About this exercise:
The whole listing, apart from its images, should be restated word for word.

Data segment:
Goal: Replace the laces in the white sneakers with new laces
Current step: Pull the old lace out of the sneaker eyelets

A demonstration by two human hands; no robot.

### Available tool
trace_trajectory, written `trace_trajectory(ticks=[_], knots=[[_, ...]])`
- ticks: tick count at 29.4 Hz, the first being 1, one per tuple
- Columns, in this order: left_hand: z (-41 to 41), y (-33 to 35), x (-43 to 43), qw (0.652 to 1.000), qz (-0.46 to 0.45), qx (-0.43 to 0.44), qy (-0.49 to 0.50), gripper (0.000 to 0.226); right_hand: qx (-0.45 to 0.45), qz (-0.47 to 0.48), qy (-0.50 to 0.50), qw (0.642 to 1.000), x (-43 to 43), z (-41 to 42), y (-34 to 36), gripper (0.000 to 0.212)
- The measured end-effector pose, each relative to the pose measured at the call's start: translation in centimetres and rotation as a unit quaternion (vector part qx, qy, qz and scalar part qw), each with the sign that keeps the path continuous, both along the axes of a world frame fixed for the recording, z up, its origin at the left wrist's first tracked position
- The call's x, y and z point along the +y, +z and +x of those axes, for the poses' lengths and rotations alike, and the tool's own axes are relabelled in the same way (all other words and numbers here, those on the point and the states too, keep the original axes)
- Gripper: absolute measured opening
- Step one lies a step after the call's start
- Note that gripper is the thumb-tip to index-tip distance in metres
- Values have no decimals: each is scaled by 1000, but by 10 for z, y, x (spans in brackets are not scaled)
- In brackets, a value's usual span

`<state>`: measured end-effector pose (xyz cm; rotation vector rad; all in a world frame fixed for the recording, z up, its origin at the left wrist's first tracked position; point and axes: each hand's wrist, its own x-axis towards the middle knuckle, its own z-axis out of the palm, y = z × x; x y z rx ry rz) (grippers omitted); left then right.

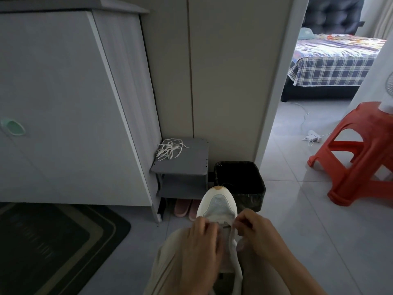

Reply to the task:
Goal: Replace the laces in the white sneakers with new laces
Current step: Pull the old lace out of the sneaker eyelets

A demonstration by two human hands; no robot.

### Available tool
trace_trajectory, written `trace_trajectory(ticks=[_], knots=[[_, ...]])`
- ticks: tick count at 29.4 Hz, the first being 1, one per tuple
- Columns, in this order: left_hand: z (-41 to 41), y (-33 to 35), x (-43 to 43), qw (0.652 to 1.000), qz (-0.46 to 0.45), qx (-0.43 to 0.44), qy (-0.49 to 0.50), gripper (0.000 to 0.226); right_hand: qx (-0.45 to 0.45), qz (-0.47 to 0.48), qy (-0.50 to 0.50), qw (0.642 to 1.000), x (-43 to 43), z (-41 to 42), y (-34 to 36), gripper (0.000 to 0.212)
- The measured end-effector pose, each relative to the pose measured at the call's start: translation in centimetres and rotation as a unit quaternion (vector part qx, qy, qz and scalar part qw), each with the sign that keeps the path continuous, both along the axes of a world frame fixed for the recording, z up, its origin at the left wrist's first tracked position
- The call's x, y and z point along the +y, +z and +x of those axes, for the poses' lengths and rotations alike, and the tool's own axes are relabelled in the same way (all other words and numbers here, those on the point and the states too, keep the original axes)
- Gripper: absolute measured opening
- Step one lies a step after the call's start
- Note that gripper is the thumb-tip to index-tip distance in metres
- Values have no decimals: each is scaled by 1000, but by 10 for z, y, x (spans in brackets are not scaled)
- In brackets, a value's usual span

`<state>`: measured end-effector pose (xyz cm; rotation vector rad; all in a world frame fixed for the recording, z up, its origin at the left wrist's first tracked position; point and axes: each hand's wrist, its own x-axis towards the middle knuckle, its own z-axis out of the palm, y = z × x; x y z rx ry rz) (grippers omitted); left then right.

Nothing further remains for this exercise.